**Exercise**
One range is to be output from the listing below, exactly as written: the line with "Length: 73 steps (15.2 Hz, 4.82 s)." to the line with "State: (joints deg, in", both kept.

=== Begin Enclosure ===

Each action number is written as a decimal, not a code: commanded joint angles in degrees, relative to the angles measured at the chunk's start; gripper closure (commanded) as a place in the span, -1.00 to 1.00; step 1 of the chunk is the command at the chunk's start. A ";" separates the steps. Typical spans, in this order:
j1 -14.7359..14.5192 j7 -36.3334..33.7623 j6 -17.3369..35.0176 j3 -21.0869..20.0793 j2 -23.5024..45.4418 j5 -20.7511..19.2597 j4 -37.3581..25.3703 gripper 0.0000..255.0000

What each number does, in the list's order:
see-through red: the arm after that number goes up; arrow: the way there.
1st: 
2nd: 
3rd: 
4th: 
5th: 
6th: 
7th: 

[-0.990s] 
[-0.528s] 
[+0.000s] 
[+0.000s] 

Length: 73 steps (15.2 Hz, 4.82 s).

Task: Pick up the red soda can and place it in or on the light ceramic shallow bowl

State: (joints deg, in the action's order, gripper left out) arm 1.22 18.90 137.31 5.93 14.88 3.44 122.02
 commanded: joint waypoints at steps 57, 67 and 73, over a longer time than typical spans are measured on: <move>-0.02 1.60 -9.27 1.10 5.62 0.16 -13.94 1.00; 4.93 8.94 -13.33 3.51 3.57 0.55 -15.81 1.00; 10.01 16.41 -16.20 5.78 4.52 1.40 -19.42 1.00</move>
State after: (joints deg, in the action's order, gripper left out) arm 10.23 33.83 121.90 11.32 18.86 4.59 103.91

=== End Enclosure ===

**Answer space**
Length: 73 steps (15.2 Hz, 4.82 s).

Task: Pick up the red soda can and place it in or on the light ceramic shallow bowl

State: (joints deg, in the action's order, gripper left out) arm 1.22 18.90 137.31 5.93 14.88 3.44 122.02

Work on the exercise is complete.